**What to work on**
Omit the pictures, and output the rest of the entries exactly as written.

━━━━━ Records shown

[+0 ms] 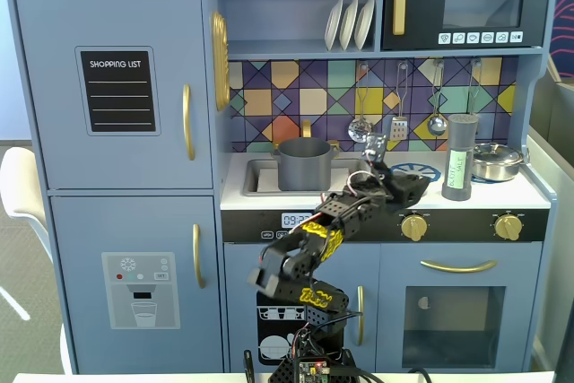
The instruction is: Put salt in the gray recipient
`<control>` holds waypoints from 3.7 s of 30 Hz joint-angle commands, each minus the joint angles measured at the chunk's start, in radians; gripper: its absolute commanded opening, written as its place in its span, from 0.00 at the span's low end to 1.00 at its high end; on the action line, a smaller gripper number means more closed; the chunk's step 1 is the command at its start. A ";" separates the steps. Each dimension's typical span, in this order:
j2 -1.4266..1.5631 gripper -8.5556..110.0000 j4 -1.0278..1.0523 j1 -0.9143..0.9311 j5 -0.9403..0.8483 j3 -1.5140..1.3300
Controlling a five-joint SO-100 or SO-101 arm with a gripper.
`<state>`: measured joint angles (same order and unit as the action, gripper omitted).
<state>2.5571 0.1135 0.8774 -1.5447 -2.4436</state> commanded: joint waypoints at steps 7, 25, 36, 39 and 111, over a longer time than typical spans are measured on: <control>-0.227 0.45 -0.153 0.054 0.071 0.232; -0.653 0.49 -0.242 0.077 0.121 0.591; -0.873 0.48 -0.299 0.058 0.107 0.778; -0.917 0.47 -0.305 0.051 0.097 0.819; -0.541 0.07 0.474 -0.916 2.660 1.055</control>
<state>2.0095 0.5630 -0.0874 1.0523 -1.4834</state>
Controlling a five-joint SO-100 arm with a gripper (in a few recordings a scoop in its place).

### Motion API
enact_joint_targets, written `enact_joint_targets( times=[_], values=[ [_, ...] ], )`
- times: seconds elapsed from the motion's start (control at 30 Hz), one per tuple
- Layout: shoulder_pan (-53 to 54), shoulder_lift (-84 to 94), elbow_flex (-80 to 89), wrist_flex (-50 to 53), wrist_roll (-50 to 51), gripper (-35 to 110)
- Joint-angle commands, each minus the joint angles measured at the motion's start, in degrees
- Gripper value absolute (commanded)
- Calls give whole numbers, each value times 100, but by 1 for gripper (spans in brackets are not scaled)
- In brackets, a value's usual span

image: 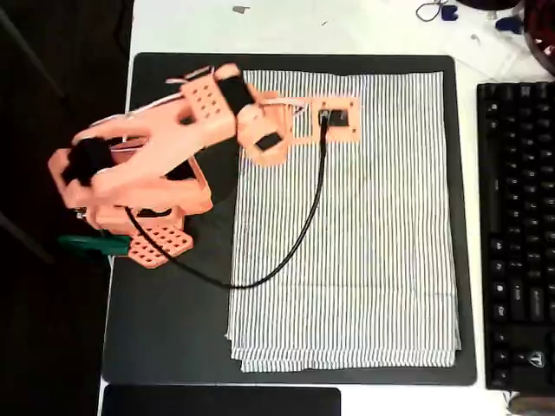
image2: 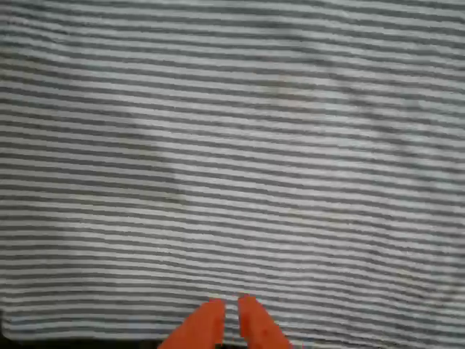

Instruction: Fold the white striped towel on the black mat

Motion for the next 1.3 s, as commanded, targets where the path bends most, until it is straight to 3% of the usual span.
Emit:
enact_joint_targets(
  times=[0.0,0.33,0.8,1.27],
  values=[
    [-290,-360,-536,-105,79,2],
    [-879,-2584,-2452,-281,729,4],
    [-861,-5520,-5221,26,1055,21],
    [-650,-6609,-5792,-299,1318,28]
  ],
)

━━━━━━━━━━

**Solved exercise**
[+0 ms] 
The instruction is: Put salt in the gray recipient
`<control>` holds waypoints from 3.7 s of 30 Hz joint-angle commands, each minus the joint angles measured at the chunk's start, in radians; gripper: its absolute commanded opening, written as its place in its span, from 0.00 at the span's low end to 1.00 at its high end; on the action line, a smaller gripper number means more closed; the chunk's step 1 is the command at its start. A ";" separates the steps. Each dimension's typical span, in this order:
j2 -1.4266..1.5631 gripper -8.5556..110.0000 j4 -1.0278..1.0523 j1 -0.9143..0.9311 j5 -0.9403..0.8483 j3 -1.5140..1.3300
Controlling a five-joint SO-100 or SO-101 arm with a gripper.
`<state>`: measured joint angles (same order and unit as the action, gripper omitted).
<state>2.5571 0.1135 0.8774 -1.5447 -2.4436</state> commanded: joint waypoints at steps 7, 25, 36, 39 and 111, over a longer time than typical spans are measured on: <control>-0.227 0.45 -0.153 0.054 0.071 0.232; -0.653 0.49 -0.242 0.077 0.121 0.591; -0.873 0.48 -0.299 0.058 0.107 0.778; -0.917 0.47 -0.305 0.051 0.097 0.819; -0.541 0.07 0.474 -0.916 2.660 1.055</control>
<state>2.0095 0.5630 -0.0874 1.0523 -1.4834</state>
Controlling a five-joint SO-100 arm with a gripper (in a few recordings a scoop in its place).

### Motion API
enact_joint_targets, written `enact_joint_targets( times=[_], values=[ [_, ...] ], )`
- times: seconds elapsed from the motion's start (control at 30 Hz), one per tuple
- Layout: shoulder_pan (-53 to 54), shoulder_lift (-84 to 94), elbow_flex (-80 to 89), wrist_flex (-50 to 53), wrist_roll (-50 to 51), gripper (-35 to 110)
- Joint-angle commands, each minus the joint angles measured at the motion's start, in degrees
- Gripper value absolute (commanded)
- Calls give whole numbers, each value times 100, but by 1 for gripper (spans in brackets are not scaled)
- In brackets, a value's usual span

image: 
image2: 

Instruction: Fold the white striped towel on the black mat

Motion for the next 1.3 s, as commanded, targets where the path bends most, until it is straight to 3% of the usual span.
Emit:
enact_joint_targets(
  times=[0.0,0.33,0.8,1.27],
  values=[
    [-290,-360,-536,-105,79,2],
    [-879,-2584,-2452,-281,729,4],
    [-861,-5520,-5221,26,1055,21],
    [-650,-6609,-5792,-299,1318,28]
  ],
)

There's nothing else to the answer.